- [PROBLEM DETAILS]
Below is a listing. Set down exactly the lines from the one containing "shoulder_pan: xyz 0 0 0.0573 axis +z" through the one containing "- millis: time", both ends included, and leave out the rest.

- [PROVIDED ENTRIES]
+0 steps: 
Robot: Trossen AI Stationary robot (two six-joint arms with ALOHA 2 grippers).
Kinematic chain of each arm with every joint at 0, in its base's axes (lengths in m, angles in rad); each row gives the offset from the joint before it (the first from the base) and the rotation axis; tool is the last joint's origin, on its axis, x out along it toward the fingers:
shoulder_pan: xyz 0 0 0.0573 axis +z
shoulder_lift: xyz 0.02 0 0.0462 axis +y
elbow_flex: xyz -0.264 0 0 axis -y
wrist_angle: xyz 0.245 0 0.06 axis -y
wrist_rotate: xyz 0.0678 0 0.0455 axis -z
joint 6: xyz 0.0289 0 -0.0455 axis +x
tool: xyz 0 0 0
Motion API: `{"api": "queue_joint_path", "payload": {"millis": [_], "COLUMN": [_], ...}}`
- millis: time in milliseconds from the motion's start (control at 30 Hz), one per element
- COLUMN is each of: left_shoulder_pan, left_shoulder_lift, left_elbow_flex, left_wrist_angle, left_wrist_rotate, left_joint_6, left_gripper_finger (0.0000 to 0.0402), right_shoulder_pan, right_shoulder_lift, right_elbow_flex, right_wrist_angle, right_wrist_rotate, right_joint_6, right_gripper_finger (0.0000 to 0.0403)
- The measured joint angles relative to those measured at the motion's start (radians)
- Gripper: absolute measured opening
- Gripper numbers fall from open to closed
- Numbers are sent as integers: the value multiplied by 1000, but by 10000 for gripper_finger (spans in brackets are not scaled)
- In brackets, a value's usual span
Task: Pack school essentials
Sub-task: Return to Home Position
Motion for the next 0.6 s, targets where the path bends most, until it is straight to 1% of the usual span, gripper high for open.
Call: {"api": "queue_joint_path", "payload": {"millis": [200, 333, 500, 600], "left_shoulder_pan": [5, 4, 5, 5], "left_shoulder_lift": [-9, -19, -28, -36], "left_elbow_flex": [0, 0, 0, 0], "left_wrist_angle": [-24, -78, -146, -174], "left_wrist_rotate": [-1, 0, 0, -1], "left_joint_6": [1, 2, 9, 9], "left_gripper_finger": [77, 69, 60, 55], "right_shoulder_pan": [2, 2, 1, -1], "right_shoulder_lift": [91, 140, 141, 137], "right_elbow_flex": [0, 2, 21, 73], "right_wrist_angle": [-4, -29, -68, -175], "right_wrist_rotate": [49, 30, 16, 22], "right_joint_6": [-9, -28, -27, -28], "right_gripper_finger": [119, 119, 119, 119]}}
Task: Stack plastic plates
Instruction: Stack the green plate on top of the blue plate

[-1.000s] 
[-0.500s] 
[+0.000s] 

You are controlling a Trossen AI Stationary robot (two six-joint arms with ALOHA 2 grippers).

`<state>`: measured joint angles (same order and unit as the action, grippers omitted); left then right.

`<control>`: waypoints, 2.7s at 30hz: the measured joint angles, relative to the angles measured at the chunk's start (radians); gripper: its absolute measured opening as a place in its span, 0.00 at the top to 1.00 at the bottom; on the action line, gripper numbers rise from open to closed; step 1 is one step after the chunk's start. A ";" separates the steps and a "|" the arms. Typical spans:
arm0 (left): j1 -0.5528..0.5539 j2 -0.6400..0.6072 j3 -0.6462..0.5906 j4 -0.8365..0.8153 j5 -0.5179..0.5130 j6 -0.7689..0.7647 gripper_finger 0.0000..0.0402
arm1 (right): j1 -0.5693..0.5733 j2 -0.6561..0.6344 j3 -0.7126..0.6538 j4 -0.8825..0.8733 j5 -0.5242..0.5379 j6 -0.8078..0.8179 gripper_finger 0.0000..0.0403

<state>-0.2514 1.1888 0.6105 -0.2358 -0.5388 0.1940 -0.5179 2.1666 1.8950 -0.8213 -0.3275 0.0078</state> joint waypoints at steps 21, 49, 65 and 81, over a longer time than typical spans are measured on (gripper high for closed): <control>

- [OUTPUT BELOW]
shoulder_pan: xyz 0 0 0.0573 axis +z
shoulder_lift: xyz 0.02 0 0.0462 axis +y
elbow_flex: xyz -0.264 0 0 axis -y
wrist_angle: xyz 0.245 0 0.06 axis -y
wrist_rotate: xyz 0.0678 0 0.0455 axis -z
joint 6: xyz 0.0289 0 -0.0455 axis +x
tool: xyz 0 0 0
Motion API: `{"api": "queue_joint_path", "payload": {"millis": [_], "COLUMN": [_], ...}}`
- millis: time in milliseconds from the motion's start (control at 30 Hz), one per element

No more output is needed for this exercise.